* Required work *
A line counts if it contains the word "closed" at least once. State how many such lines the records contain, giving the number alone.

* Extracted information *
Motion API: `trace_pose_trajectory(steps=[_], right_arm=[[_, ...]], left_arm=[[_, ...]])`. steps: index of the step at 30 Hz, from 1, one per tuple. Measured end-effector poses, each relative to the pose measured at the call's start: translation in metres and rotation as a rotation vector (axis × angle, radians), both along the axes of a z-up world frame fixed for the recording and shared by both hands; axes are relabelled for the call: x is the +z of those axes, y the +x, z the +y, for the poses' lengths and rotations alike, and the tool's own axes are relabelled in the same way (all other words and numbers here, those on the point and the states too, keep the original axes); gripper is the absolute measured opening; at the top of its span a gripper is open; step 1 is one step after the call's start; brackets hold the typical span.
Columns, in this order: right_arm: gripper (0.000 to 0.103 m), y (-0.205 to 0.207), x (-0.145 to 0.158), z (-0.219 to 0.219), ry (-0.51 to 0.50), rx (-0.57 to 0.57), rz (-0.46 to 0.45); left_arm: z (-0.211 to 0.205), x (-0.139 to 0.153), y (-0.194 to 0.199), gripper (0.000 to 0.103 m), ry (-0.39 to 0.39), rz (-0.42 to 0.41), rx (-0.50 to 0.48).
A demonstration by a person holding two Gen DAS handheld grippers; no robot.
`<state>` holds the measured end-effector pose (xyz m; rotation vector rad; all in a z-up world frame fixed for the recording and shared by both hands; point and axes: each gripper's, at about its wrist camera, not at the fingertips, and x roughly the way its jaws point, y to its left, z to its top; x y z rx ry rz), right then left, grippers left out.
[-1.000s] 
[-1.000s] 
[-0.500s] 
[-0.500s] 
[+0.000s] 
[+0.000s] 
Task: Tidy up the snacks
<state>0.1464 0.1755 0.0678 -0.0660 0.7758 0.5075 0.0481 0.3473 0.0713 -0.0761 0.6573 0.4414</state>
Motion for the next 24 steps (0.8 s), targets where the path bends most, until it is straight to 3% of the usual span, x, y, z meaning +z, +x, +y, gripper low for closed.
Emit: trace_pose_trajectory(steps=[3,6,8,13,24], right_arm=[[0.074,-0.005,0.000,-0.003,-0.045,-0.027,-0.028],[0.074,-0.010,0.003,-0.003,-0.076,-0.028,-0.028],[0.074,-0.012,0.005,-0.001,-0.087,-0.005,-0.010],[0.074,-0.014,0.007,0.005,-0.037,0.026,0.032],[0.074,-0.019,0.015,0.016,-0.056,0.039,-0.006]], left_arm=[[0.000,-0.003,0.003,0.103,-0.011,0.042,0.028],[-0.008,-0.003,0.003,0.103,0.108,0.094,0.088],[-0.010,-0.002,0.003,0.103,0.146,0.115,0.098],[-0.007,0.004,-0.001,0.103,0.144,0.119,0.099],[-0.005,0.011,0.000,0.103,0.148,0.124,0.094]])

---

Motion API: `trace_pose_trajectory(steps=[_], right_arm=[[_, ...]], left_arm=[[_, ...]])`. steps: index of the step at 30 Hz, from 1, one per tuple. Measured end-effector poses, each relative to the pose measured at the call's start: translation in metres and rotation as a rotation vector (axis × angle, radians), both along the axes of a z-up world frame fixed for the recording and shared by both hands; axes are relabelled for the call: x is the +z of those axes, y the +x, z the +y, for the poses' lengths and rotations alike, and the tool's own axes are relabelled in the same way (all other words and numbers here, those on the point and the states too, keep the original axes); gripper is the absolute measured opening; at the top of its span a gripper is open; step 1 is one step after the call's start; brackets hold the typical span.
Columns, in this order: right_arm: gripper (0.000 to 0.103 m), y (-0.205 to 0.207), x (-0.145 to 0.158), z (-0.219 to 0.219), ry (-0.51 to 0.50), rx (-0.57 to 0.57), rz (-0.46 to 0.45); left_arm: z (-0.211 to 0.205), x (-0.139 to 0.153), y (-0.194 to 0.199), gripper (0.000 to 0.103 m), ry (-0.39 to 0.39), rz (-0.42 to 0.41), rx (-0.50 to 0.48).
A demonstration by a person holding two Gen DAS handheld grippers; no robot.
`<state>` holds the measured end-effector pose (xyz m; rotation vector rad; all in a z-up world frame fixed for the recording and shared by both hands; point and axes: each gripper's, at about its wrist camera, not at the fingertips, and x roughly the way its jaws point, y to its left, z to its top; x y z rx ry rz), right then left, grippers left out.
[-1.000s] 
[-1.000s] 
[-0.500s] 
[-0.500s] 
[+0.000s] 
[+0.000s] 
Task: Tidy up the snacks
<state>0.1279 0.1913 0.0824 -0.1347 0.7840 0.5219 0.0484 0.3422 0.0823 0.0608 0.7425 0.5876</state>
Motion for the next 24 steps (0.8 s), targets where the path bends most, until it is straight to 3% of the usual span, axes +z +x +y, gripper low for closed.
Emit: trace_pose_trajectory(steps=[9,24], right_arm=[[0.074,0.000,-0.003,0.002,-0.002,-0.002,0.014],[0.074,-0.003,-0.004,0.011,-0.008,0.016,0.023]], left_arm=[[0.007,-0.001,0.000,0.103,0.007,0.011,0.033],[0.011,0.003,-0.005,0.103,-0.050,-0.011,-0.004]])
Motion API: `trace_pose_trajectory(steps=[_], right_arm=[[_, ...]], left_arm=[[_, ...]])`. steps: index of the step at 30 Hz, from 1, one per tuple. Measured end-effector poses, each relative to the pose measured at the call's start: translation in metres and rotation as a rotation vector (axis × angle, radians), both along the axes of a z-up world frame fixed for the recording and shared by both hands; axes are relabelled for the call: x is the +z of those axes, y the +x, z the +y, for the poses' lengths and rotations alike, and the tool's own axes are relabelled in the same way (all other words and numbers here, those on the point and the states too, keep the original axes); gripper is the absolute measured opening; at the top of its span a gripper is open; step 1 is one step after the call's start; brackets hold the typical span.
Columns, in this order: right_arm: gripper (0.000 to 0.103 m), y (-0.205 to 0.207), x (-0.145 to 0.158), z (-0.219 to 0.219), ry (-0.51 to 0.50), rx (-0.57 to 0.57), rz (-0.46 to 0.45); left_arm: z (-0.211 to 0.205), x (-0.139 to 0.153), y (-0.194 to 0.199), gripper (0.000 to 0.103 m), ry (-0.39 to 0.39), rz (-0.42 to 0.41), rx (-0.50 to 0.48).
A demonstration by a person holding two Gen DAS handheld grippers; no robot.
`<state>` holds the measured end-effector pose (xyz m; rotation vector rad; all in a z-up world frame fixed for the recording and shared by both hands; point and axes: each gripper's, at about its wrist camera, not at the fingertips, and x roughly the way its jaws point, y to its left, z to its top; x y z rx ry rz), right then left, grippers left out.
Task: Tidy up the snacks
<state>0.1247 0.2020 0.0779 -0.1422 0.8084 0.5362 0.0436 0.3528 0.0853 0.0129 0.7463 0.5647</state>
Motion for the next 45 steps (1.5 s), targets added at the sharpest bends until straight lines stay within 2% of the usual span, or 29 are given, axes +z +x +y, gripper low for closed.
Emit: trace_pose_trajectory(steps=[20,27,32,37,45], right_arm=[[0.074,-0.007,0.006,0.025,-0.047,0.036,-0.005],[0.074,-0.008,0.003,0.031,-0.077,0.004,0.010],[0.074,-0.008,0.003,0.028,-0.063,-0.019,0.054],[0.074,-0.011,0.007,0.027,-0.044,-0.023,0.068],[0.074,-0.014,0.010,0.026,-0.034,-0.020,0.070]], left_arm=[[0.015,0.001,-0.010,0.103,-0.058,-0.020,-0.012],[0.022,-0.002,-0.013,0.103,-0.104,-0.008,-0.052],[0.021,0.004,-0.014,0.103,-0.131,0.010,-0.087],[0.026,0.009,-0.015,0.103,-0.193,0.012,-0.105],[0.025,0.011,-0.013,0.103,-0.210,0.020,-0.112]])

* Completed exercise *
3